Das geht aus dem Halbjahresbericht für den Kongress hervor, der am Donnerstag (Ortszeit) vorgelegt wurde.
Neben Südkorea stehen neun weitere Volkswirtschaften auf der Beobachtungsliste für Währungsmanipulation. Dazu zählen auch China, Japan, Taiwan und Deutschland.
Südkorea war 2016 auf die Liste gesetzt worden und wurde im November 2023 von dieser gestrichen.
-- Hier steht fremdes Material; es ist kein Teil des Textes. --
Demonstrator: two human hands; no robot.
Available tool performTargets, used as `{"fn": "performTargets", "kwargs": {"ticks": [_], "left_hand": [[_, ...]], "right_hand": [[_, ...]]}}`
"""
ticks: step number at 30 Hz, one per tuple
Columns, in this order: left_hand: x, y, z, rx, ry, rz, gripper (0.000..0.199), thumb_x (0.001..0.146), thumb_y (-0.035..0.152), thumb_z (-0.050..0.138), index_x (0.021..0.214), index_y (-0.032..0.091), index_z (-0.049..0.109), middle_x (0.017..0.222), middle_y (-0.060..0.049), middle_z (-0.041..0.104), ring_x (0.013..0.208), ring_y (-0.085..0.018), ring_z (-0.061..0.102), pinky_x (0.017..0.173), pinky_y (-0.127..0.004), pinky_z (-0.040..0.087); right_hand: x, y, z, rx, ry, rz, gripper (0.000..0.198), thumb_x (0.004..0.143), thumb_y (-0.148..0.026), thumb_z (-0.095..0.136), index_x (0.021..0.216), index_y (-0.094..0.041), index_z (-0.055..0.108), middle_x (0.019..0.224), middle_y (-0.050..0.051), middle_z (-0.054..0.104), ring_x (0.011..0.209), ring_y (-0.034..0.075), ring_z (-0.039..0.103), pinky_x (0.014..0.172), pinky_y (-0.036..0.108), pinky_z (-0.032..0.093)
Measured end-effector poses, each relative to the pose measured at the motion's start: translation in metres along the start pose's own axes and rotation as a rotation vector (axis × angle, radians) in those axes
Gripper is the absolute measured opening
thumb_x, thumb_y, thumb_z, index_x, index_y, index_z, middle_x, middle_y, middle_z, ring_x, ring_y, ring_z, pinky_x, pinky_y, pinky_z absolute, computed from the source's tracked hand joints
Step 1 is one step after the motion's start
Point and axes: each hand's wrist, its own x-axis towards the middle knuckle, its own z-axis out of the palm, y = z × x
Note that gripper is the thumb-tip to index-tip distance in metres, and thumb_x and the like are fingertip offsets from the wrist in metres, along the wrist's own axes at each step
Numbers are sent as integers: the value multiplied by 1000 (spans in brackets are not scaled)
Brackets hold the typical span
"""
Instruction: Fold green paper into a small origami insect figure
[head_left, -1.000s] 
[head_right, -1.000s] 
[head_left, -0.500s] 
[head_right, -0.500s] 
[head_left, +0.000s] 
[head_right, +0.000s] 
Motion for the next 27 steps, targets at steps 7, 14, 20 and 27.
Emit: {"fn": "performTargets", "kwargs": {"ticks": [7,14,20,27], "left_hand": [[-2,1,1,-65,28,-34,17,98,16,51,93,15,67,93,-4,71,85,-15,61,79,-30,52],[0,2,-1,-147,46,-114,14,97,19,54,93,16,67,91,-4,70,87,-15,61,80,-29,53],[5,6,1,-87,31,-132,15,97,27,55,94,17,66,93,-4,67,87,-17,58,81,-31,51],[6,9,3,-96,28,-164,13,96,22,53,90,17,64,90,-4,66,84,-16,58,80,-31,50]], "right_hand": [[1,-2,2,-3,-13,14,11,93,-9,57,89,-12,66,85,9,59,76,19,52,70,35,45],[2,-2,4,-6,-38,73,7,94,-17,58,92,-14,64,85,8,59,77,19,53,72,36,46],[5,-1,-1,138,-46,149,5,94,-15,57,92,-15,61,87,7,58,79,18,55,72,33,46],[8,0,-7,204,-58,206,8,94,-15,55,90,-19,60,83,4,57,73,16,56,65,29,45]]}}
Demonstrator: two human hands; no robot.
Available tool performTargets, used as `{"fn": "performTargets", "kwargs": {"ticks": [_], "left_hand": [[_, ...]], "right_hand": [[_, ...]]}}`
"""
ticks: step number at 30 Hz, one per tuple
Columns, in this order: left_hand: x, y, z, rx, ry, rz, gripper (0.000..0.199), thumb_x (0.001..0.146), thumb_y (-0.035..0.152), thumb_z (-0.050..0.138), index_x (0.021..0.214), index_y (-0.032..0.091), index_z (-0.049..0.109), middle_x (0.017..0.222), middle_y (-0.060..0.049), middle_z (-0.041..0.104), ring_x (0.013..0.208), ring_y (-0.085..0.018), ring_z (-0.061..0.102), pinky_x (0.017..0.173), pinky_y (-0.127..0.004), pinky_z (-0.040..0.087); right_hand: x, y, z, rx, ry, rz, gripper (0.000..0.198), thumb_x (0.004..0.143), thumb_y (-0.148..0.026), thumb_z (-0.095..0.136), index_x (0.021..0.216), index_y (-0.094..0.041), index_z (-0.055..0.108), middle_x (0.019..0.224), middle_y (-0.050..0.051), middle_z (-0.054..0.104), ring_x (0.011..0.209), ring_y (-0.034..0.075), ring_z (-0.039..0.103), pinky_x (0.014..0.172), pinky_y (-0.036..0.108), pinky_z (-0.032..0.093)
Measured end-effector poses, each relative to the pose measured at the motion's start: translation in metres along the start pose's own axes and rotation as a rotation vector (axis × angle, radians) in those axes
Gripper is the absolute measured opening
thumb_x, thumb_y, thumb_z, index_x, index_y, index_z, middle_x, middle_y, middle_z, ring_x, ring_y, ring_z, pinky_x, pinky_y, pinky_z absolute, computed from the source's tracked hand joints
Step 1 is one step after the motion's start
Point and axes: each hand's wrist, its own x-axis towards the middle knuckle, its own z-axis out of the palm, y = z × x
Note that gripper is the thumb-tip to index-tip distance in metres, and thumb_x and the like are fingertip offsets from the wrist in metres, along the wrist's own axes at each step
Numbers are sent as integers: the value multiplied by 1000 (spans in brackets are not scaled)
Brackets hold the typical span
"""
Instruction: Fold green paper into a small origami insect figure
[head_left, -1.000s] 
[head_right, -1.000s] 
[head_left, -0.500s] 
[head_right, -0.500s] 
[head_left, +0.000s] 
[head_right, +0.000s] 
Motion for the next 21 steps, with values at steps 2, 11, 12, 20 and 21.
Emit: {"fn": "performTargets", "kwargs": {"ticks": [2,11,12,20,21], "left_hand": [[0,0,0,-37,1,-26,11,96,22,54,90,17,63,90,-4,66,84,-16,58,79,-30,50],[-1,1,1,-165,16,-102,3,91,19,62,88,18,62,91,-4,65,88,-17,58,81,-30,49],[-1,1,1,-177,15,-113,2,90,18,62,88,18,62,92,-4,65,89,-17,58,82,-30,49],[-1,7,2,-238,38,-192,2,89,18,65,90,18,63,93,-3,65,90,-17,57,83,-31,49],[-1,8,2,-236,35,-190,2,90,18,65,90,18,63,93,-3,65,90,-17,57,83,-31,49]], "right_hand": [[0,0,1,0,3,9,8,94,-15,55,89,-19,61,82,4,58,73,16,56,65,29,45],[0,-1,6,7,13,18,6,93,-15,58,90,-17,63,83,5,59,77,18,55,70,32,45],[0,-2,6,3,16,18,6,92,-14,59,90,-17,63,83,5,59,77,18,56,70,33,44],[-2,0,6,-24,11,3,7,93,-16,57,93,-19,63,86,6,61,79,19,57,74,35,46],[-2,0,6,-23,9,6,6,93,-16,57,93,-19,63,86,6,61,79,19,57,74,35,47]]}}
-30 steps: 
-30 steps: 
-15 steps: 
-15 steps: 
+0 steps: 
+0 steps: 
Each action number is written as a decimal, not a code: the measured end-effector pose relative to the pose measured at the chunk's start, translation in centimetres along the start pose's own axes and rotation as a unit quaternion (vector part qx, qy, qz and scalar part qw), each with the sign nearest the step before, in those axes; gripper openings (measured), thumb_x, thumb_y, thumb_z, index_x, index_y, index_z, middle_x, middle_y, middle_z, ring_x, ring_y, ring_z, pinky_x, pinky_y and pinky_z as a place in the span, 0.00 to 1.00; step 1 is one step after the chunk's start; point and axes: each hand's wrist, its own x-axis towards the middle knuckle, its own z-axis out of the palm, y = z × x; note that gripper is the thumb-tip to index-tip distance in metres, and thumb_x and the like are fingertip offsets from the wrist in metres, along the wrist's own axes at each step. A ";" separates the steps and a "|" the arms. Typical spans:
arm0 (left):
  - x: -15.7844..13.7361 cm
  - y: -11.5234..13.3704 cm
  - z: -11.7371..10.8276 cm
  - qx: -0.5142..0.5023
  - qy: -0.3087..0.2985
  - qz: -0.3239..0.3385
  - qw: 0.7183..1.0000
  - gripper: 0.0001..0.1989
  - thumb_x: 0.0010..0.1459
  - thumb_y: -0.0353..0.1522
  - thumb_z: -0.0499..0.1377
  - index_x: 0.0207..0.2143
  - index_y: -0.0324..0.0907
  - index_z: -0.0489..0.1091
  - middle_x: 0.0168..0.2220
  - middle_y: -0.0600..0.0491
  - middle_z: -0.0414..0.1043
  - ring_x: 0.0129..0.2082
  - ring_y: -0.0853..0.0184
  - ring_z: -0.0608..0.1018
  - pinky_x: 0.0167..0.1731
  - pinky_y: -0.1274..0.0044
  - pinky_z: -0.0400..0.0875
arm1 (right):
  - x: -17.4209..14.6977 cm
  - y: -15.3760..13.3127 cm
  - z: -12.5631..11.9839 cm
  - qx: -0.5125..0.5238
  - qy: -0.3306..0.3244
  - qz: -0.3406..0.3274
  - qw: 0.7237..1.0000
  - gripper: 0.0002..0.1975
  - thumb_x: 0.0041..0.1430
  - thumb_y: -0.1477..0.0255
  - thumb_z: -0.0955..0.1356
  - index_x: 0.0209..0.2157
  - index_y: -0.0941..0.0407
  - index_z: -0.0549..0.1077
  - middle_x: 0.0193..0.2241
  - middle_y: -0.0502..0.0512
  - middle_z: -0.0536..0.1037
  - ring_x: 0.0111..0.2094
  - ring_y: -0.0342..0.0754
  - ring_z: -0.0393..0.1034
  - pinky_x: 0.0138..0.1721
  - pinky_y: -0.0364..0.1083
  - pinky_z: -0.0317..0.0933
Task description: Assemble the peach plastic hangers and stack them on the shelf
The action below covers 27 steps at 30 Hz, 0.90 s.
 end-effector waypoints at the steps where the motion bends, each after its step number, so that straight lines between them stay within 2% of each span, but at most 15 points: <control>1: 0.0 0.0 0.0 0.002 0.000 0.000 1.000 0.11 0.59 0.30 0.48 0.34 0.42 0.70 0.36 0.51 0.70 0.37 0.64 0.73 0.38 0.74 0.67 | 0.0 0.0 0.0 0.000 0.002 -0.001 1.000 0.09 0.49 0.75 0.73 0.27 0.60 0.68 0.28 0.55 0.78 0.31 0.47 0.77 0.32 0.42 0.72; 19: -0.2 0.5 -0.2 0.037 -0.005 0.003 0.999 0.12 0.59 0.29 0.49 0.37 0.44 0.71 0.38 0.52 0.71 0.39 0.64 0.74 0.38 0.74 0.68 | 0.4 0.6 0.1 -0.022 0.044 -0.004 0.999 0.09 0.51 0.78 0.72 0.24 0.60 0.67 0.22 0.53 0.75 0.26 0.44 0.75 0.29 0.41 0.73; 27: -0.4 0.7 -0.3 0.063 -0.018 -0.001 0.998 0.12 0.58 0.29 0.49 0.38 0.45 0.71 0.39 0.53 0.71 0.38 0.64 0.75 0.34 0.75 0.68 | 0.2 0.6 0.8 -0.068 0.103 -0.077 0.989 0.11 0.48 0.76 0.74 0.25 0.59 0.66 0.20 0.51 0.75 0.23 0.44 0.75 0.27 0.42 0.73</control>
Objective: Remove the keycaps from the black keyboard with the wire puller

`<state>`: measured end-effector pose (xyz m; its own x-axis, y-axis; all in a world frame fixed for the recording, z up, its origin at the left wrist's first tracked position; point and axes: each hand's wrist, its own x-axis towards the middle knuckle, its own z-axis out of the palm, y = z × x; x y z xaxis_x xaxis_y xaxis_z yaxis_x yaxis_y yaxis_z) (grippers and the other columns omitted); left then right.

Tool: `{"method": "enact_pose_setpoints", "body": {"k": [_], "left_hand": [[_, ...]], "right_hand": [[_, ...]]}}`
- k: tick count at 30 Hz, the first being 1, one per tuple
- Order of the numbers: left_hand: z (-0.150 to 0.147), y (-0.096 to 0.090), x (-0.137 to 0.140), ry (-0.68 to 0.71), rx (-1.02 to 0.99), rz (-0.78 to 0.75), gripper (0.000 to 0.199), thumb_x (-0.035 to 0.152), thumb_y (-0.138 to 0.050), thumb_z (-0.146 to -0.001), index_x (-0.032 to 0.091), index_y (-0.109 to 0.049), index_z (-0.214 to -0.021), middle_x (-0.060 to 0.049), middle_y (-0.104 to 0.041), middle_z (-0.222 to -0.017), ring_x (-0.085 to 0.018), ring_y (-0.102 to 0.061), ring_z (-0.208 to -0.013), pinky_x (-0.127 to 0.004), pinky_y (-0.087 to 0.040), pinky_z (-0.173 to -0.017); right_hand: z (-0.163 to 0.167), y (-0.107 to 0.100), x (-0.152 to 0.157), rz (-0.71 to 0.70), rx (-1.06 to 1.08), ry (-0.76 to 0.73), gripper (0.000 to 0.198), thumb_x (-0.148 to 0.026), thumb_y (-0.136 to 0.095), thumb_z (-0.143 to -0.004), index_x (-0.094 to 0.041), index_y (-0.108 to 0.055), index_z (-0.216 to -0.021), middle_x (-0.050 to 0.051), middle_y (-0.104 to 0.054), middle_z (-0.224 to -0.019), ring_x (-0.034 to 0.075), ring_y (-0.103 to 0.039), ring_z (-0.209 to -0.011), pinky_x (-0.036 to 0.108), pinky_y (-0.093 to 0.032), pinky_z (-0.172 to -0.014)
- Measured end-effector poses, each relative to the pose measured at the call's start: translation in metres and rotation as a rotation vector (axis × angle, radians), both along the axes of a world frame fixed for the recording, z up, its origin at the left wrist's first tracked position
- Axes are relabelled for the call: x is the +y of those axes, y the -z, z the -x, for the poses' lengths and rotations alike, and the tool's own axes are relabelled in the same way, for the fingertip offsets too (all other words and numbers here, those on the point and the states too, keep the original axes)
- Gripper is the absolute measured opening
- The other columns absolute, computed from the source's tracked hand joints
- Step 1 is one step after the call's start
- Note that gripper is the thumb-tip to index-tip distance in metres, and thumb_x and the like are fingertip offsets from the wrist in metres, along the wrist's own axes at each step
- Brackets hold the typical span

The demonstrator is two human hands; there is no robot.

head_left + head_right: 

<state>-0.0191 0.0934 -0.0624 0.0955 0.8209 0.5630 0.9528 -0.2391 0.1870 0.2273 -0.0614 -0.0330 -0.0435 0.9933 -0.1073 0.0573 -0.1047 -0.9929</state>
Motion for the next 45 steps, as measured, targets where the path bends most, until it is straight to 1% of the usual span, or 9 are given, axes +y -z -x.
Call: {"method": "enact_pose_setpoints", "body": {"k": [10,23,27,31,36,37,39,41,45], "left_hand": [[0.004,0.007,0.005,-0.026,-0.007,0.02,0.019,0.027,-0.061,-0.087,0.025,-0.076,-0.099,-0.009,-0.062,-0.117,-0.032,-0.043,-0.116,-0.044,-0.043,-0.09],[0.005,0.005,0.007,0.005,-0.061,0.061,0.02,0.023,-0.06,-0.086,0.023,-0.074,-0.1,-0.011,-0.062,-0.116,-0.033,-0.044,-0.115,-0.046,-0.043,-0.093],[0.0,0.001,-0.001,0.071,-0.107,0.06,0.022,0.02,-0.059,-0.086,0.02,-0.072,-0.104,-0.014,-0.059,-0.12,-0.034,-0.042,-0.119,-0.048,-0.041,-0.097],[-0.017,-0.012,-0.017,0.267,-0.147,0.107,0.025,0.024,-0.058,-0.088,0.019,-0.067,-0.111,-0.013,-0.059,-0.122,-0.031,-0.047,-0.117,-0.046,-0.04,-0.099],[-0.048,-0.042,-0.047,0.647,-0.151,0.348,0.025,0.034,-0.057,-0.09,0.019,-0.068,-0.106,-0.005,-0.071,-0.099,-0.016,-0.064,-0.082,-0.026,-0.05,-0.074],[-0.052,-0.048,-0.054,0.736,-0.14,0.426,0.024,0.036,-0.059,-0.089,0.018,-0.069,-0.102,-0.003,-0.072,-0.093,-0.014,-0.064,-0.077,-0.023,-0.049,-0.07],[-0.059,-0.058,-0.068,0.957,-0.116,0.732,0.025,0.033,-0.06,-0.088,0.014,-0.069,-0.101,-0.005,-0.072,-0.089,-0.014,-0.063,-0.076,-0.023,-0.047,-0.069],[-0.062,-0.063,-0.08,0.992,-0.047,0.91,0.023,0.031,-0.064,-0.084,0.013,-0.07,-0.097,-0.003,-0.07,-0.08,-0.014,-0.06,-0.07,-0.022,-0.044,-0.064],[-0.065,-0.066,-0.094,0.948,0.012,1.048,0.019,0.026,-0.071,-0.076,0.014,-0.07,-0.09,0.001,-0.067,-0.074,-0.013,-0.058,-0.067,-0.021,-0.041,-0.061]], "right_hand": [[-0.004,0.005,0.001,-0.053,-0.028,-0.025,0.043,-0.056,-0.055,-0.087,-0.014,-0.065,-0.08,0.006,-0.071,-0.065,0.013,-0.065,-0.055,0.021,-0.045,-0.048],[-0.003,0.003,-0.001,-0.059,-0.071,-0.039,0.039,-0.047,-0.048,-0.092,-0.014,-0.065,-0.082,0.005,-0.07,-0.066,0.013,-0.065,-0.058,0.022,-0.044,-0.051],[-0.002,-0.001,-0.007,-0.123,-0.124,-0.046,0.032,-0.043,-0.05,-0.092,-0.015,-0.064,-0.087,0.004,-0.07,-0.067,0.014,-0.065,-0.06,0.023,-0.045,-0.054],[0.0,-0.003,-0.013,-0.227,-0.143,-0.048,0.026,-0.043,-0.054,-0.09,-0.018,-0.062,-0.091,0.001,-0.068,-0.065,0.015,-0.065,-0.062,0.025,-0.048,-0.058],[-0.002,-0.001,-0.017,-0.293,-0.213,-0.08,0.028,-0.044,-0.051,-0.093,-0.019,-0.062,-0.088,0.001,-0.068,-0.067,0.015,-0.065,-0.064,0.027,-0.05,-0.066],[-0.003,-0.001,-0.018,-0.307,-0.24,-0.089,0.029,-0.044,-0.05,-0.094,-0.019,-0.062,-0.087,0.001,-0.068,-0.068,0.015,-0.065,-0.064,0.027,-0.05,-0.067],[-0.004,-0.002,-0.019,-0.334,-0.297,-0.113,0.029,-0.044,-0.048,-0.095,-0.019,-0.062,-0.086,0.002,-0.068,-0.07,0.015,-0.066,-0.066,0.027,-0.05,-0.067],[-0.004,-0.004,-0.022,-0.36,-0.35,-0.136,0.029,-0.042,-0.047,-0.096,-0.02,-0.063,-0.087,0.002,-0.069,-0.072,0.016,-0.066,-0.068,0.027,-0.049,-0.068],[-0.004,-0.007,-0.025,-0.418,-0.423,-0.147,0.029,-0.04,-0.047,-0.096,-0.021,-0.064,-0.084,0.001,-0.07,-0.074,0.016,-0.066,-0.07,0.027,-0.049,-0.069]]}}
Ein Jahr später fand sich Südkorea aber erneut darauf wieder.
Laut dem Finanzministerium wurde in dem Bericht die Politik der wichtigsten Handelspartner der USA überprüft und bewertet. Die überprüften Länder haben einen Anteil von 78 Prozent am Außenhandel der USA in den vier Quartalen bis Juni 2025.
Auch in diesem Jahr wurde Südkoreas Platzierung auf der Liste mit dem hohen Handelsüberschuss sowie Leistungsbilanzüberschuss gegenüber den USA begründet.
Südkoreas Leistungsbilanzüberschuss liege über dem Durchschnittswert in den fünf Jahren vor der Pandemie, der 5,2 Prozent des Bruttoinlandsprodukts betragen habe. Der Überschuss im Warenverkehr und Dienstleistungshandel mit den USA betrug den Angaben zufolge 52 Milliarden Dollar. Das sei mehr als doppelt so hoch wie der Höchststand vor der Pandemie von 18 Milliarden Dollar im Jahr 2016, so das Ressort.